WWE Hall of Famer Howard Finkel passed away at the age of 69 on Thursday, April 16. This week’s edition of The Wrestling Observer Newsletter featured a lengthy bio on The Fink, and included a sad story from an incident that took place in 2001 after Fink was taken off TV, but was still working live events.
Finkel was reportedly put on trial at the backstage Wrestler’s Court, which is a practice that was done away with several years ago. The Court was done during the days of heavy locker room antics and bullying, with the idea of keeping certain people in line, and was led by various top talents at the time. There were also writers and other employees that ended up in Wrestler’s Court for various reasons.
There was reportedly a spot on a WWE event where The Fink was supposed to take a slap from one of the female performers. Fink knew it was coming and since he wasn’t a professional at taking moves, he flinched badly and the spot fell flat. Finkel was then taken to Wrestler’s Court because the spot came off looking bad.

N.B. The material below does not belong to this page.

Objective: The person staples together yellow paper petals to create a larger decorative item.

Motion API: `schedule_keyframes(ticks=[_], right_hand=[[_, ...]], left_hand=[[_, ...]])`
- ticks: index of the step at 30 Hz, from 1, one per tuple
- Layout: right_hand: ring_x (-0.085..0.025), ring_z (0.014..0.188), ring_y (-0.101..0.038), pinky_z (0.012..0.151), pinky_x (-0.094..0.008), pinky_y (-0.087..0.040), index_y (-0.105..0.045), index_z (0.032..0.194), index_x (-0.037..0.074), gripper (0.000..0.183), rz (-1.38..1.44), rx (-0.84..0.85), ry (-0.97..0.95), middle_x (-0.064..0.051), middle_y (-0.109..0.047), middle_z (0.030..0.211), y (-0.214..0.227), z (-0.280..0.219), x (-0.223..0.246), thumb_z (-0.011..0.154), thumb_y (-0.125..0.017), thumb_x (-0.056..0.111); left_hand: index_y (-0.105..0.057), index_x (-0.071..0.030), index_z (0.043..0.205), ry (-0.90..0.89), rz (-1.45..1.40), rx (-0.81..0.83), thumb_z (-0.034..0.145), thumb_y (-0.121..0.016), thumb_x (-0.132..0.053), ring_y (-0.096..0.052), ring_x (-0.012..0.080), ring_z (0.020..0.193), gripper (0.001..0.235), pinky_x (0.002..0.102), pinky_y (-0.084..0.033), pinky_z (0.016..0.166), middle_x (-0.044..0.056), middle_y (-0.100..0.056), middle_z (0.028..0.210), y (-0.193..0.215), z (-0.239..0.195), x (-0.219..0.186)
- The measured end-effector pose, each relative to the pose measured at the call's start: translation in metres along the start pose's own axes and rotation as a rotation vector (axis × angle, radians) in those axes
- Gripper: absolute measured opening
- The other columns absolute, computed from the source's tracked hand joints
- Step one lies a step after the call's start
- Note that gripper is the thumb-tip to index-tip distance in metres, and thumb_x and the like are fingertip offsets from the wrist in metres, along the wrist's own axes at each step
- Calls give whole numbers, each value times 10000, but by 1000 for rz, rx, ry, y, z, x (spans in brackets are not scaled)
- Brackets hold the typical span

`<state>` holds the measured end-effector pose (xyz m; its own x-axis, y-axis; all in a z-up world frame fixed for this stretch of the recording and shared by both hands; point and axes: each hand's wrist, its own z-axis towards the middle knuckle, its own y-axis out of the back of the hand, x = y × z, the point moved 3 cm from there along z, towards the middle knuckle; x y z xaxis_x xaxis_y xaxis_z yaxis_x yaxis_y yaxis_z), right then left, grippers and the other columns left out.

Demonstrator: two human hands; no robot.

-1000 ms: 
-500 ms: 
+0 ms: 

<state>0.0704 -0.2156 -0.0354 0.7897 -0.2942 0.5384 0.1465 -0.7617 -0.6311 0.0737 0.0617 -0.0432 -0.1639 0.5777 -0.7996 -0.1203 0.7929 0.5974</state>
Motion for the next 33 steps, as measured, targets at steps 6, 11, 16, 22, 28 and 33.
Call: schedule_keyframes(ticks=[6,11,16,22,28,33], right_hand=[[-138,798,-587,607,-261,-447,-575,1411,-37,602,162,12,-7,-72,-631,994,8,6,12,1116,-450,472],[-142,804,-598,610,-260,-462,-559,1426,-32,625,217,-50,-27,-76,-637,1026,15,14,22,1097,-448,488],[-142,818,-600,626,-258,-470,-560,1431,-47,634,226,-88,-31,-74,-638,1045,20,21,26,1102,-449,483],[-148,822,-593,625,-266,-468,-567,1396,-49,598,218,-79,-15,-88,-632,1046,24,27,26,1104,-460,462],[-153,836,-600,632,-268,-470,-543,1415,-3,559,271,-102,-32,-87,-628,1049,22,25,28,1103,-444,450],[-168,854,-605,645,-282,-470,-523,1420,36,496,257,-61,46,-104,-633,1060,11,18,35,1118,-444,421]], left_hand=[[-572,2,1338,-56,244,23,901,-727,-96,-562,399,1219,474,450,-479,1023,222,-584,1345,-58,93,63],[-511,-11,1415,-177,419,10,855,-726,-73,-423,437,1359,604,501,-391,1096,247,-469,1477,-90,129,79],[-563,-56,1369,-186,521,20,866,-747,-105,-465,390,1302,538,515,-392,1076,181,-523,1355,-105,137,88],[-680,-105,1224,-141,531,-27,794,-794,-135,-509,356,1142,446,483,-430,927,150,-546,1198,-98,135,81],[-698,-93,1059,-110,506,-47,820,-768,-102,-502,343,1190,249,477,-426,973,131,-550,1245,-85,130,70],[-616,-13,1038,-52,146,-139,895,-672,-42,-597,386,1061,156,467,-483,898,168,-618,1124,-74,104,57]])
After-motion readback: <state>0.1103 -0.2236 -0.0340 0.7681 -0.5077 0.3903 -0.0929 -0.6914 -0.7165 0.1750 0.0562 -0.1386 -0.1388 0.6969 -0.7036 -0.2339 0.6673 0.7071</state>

It was said that Finkel was “bullied and absolutely humiliated” while on trial at Wrestler’s Court. This was shortly after WCW wrestlers were brought over to WWE after the purchase of the company, and some believed they were doing this to show the new guys how things are handled in WWE, and Finkel was just the scapegoat. The Observer’s Dave Meltzer was told that the incident was totally uncalled for, and that Finkel was on the verge of tears. This made it even more uncomfortable for a lot of the wrestlers that weren’t into the bullying of nice people, which wasn’t a thing in WCW the way it was in WWE.
Finkel was described as devastated after the “trial” was over, and was sentenced to get slapped in the face again by another female competitor. As he did before, Finkel reportedly flinched again because he wasn’t a trained wrestler. Finkel was not taken back to Wrestler’s Court after the second incident, but he was once again berated for it.

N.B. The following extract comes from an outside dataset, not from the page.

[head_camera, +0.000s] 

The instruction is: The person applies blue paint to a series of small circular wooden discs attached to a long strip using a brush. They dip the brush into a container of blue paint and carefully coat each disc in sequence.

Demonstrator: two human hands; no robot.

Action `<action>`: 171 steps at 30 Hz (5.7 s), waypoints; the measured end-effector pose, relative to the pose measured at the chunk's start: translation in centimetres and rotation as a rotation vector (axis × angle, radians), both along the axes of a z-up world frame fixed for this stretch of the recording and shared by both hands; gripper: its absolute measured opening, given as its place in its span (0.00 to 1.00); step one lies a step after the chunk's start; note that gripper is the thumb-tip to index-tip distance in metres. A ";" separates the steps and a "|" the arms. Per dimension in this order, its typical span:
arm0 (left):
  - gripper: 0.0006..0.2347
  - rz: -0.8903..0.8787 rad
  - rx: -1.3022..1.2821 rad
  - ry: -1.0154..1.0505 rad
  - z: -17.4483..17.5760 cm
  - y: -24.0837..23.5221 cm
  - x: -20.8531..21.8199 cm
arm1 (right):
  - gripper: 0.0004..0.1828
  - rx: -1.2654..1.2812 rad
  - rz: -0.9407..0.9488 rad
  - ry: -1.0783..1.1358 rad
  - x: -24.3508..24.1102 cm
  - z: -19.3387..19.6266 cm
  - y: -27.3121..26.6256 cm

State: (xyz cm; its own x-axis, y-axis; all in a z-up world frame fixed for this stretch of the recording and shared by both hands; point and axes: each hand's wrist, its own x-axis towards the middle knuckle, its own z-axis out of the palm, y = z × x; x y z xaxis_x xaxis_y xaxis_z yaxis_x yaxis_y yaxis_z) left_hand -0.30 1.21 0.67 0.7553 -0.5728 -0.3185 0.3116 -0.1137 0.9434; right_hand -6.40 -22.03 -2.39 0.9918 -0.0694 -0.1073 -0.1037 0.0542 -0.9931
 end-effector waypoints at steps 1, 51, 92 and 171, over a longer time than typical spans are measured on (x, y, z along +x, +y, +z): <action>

One veteran wrestler described the Finkel incident as one oft he most immature and cruel things he’d ever seen in the pro wrestling business.
Despite the Wrestler’s Court incident with The Fink, the original WWE employee was well-liked and well-respected during various eras of the company. There have been numerous stories of Fink being ribbed in the earlier days, but he remained a favorite among many backstage.